**Exercise directions**
In the listing below, locate the lines that hold the string "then". Copy those lines.

**Data provided**
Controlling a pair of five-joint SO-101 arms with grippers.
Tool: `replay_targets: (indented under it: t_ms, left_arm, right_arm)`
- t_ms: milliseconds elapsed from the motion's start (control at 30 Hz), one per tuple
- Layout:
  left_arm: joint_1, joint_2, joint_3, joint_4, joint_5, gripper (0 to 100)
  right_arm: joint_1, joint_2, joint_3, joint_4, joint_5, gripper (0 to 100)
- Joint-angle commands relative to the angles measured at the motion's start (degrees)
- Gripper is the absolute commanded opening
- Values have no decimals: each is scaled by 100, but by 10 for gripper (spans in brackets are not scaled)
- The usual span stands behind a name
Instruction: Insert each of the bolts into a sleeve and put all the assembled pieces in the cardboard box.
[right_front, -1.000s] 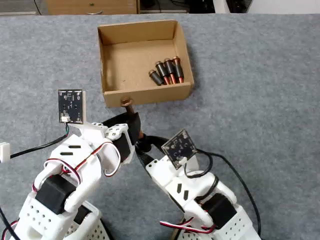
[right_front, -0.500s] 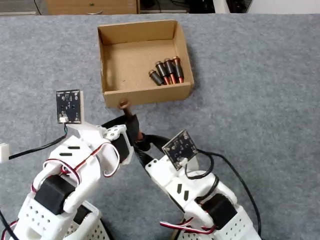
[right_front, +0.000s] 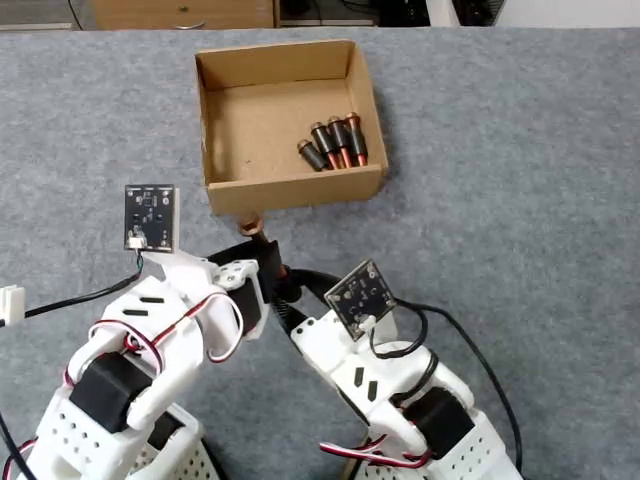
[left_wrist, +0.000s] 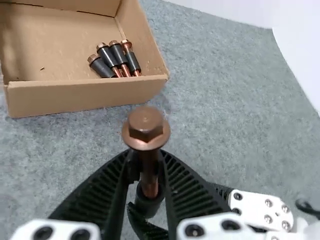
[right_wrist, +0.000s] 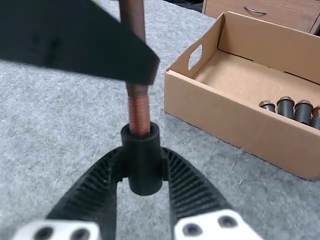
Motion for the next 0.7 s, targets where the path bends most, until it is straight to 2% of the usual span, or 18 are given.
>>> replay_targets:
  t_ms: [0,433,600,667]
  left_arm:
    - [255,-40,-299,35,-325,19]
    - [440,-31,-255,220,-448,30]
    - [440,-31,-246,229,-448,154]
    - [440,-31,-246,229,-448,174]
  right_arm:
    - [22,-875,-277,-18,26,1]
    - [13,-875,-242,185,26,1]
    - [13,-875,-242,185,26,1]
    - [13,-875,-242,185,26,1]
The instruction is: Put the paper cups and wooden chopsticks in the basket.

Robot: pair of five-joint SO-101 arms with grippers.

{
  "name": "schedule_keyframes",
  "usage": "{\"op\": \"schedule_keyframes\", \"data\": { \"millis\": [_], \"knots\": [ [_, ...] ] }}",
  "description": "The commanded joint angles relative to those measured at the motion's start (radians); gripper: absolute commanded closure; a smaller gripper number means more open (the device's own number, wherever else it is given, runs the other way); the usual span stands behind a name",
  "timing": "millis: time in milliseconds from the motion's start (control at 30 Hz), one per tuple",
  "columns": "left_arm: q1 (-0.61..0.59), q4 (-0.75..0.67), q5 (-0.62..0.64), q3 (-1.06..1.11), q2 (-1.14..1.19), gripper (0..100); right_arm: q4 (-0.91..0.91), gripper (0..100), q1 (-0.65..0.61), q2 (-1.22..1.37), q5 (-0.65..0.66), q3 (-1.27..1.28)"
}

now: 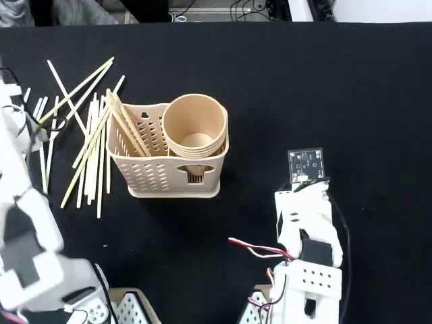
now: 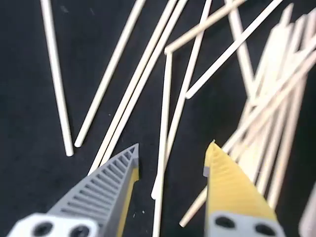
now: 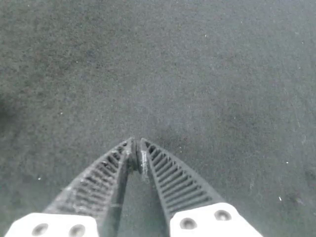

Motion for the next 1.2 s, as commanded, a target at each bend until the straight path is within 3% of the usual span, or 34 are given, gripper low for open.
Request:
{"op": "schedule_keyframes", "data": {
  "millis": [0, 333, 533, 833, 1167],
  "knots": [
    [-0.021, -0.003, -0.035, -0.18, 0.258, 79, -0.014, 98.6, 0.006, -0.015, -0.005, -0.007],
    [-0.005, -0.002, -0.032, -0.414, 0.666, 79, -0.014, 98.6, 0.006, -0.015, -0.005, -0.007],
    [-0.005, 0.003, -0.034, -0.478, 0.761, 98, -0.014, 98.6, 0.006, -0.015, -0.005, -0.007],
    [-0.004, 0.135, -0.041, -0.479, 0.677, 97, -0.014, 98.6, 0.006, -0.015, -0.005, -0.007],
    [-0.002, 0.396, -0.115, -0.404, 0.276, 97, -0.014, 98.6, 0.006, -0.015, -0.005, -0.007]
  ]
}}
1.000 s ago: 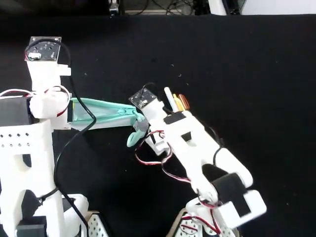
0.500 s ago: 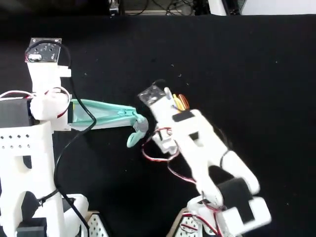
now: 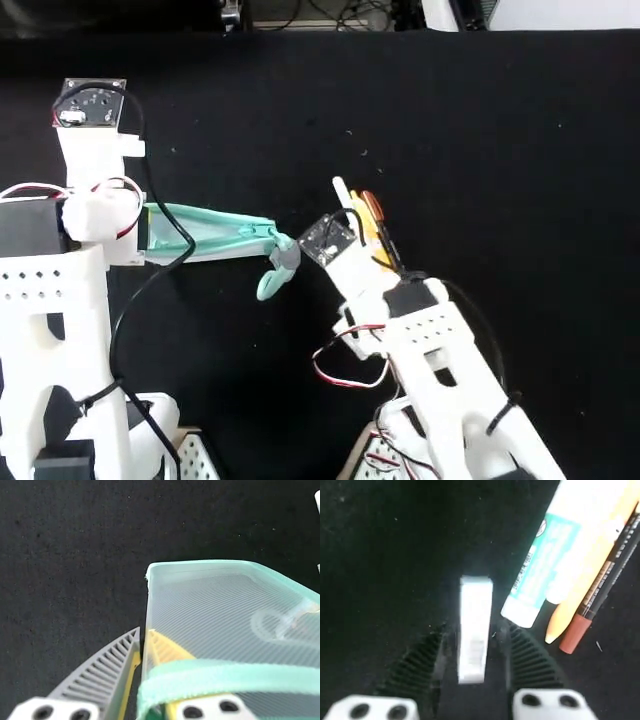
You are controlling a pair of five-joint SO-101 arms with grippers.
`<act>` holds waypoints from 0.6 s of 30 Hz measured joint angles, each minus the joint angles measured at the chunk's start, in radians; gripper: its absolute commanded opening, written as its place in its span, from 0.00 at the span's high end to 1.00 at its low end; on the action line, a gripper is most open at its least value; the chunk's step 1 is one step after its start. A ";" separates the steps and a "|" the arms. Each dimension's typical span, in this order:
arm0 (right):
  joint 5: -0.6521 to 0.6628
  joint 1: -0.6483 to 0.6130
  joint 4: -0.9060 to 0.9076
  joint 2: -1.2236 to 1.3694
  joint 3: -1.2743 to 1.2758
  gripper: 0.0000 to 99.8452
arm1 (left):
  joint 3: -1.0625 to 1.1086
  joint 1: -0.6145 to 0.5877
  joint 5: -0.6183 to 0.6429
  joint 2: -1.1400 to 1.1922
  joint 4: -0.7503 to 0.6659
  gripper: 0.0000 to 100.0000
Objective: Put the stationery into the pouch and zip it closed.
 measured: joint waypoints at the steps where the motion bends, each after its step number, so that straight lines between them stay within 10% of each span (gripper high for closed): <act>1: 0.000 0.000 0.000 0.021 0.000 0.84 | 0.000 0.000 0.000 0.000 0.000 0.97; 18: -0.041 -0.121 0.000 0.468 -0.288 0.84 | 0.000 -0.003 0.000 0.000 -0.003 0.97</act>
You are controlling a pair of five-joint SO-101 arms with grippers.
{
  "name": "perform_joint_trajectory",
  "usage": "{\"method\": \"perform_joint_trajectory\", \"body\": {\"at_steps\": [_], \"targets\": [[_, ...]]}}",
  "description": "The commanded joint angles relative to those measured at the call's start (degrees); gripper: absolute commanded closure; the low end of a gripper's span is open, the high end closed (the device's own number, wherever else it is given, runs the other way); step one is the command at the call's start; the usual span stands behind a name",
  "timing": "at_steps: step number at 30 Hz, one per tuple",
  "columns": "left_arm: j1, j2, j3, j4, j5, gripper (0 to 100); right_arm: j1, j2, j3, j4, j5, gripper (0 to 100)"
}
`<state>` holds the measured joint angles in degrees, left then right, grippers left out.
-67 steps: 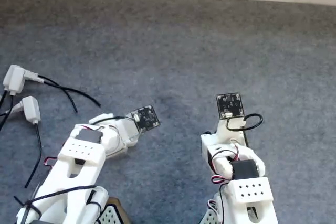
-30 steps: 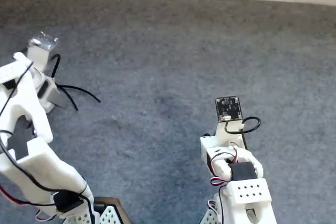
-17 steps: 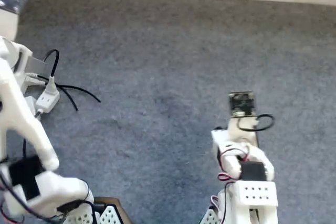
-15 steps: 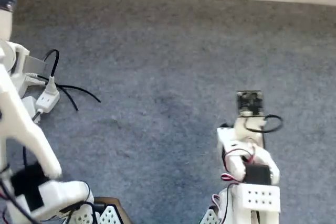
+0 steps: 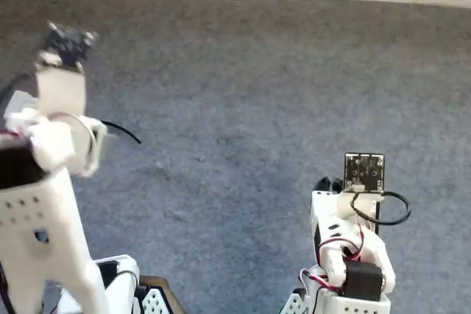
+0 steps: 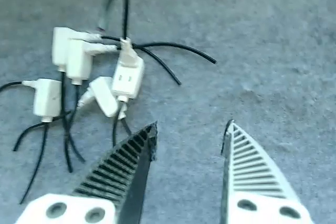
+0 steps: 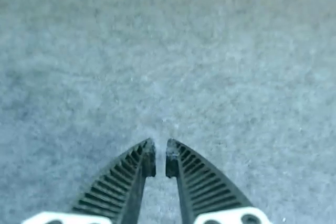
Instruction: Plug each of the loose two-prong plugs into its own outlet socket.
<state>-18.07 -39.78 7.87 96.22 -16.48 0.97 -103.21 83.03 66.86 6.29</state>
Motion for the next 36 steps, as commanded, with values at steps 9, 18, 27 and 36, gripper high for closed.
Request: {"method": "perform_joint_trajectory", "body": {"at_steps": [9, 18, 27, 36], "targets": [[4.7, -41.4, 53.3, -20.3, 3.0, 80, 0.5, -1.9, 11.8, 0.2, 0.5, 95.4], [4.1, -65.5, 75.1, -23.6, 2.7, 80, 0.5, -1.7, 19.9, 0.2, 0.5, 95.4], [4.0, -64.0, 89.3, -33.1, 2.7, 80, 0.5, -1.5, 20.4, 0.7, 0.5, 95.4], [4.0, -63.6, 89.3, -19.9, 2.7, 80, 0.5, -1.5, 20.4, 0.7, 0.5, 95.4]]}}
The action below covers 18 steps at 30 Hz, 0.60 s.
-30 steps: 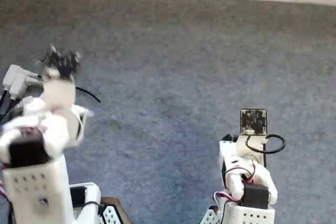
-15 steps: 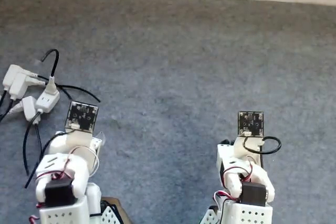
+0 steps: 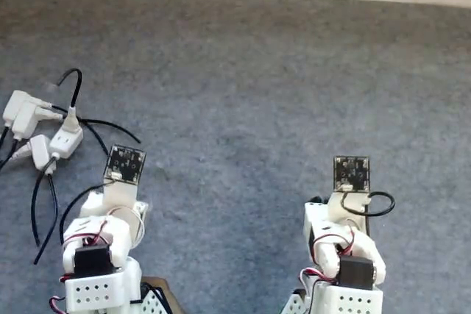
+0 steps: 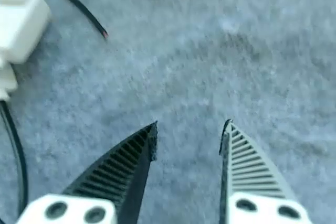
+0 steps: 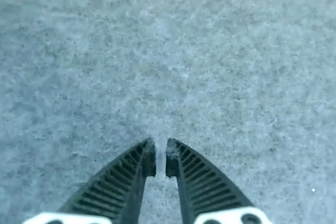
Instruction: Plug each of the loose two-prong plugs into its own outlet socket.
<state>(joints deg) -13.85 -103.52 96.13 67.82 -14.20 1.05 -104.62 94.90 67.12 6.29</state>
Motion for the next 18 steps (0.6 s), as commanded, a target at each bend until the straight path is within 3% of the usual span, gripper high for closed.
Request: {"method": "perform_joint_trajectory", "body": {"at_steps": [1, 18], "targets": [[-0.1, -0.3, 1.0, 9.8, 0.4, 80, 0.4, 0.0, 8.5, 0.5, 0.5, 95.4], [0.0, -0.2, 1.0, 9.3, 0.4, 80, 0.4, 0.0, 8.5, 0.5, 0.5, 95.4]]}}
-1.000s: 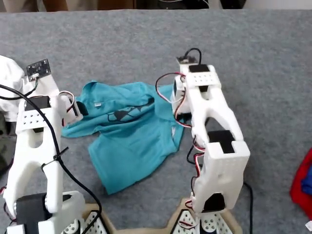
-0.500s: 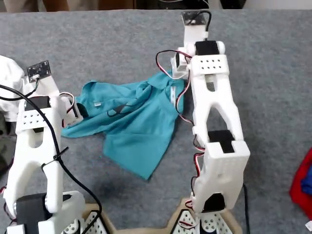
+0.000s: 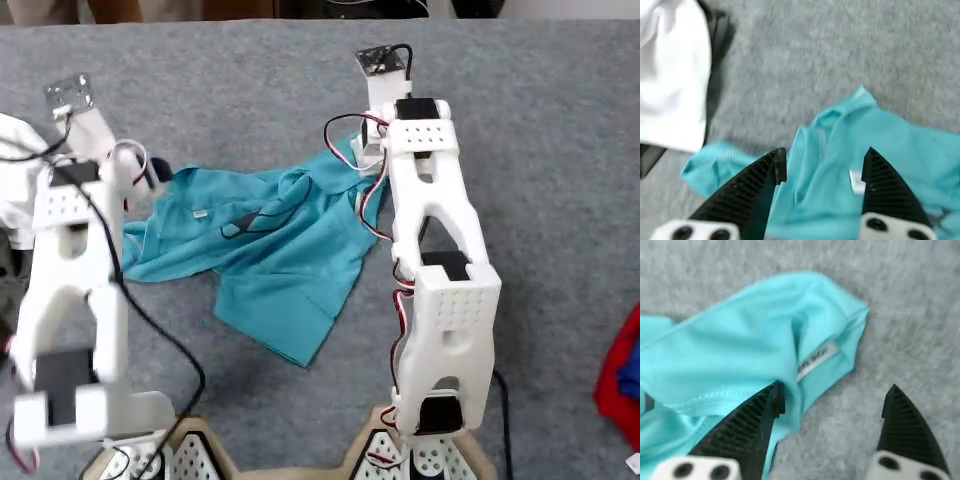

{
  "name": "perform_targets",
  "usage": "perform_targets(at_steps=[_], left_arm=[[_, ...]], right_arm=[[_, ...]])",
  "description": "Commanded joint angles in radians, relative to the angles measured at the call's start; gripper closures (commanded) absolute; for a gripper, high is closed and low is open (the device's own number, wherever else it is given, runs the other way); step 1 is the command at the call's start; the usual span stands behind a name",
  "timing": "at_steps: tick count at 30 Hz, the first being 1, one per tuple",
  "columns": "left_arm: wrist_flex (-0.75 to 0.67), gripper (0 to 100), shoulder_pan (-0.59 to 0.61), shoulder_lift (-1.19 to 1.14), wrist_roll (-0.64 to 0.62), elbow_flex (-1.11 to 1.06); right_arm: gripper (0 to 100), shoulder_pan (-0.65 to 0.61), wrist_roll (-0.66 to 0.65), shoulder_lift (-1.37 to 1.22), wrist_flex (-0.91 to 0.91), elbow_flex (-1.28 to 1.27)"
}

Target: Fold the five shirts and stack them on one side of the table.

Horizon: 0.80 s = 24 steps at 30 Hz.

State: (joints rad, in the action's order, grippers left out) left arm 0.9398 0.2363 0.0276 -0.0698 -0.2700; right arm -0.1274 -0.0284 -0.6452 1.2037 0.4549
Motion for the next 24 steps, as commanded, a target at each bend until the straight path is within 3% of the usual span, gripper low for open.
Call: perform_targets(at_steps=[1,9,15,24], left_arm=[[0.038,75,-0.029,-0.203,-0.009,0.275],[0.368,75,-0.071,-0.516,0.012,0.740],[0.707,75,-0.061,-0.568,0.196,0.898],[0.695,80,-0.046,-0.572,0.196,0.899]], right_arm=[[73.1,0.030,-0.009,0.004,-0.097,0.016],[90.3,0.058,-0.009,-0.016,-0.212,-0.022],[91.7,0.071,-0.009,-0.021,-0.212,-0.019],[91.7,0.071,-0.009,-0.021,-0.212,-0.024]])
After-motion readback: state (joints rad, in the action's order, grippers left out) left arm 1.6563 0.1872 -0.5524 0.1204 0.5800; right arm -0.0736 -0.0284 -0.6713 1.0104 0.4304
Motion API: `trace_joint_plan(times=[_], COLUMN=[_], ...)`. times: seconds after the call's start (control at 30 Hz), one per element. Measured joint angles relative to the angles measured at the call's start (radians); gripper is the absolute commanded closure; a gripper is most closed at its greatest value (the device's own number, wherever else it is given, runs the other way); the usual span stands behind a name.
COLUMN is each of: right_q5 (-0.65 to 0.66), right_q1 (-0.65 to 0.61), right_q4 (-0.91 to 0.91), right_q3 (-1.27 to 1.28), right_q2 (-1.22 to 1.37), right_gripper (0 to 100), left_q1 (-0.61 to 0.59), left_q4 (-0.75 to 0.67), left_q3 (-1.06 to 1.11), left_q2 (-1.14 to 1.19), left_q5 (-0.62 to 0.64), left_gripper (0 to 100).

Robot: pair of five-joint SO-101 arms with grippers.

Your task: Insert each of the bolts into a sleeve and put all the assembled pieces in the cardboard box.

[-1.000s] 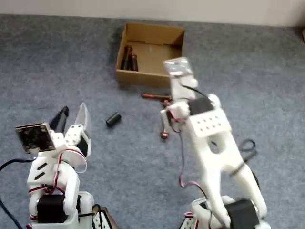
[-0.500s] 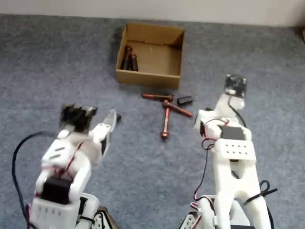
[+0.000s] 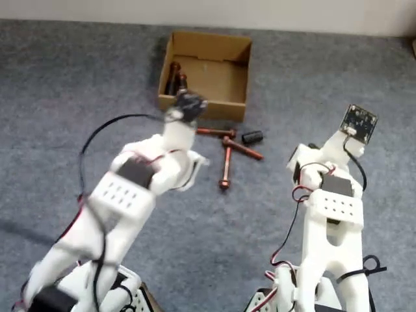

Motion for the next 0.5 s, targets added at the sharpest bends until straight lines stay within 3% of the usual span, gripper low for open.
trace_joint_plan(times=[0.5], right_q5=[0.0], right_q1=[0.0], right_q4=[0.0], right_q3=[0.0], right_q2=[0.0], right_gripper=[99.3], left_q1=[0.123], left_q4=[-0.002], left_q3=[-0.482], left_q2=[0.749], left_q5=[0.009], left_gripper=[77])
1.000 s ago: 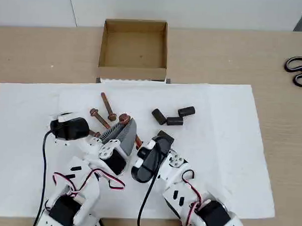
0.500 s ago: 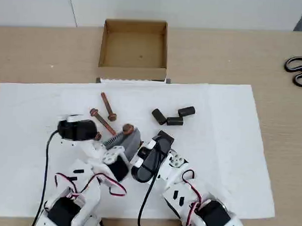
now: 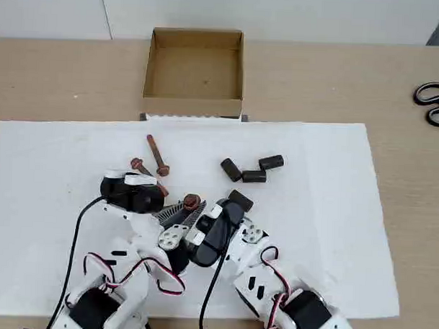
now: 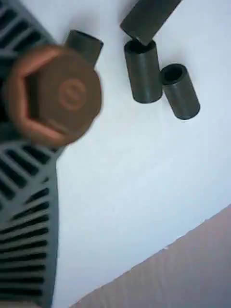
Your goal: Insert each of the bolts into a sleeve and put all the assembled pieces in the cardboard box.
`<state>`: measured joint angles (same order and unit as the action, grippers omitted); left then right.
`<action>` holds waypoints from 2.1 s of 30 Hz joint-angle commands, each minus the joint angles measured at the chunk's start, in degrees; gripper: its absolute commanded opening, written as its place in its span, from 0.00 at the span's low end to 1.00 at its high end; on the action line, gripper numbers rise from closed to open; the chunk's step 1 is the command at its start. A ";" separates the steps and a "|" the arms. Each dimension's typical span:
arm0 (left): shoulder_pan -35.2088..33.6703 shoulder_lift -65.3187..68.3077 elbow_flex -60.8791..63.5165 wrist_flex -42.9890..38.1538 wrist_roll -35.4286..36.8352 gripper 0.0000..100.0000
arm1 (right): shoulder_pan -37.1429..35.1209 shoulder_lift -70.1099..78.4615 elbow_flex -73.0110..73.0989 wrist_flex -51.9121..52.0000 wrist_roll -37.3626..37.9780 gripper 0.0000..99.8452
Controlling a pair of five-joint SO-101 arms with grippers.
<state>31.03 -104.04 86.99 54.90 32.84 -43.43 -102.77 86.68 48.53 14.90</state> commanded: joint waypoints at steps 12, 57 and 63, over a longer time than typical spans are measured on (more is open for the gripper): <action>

**Response box**
`<state>` holds the measured joint angles in degrees, left then right, grippers left out.
`<state>`: measured joint angles (same order and unit as the action, grippers omitted); left then right.

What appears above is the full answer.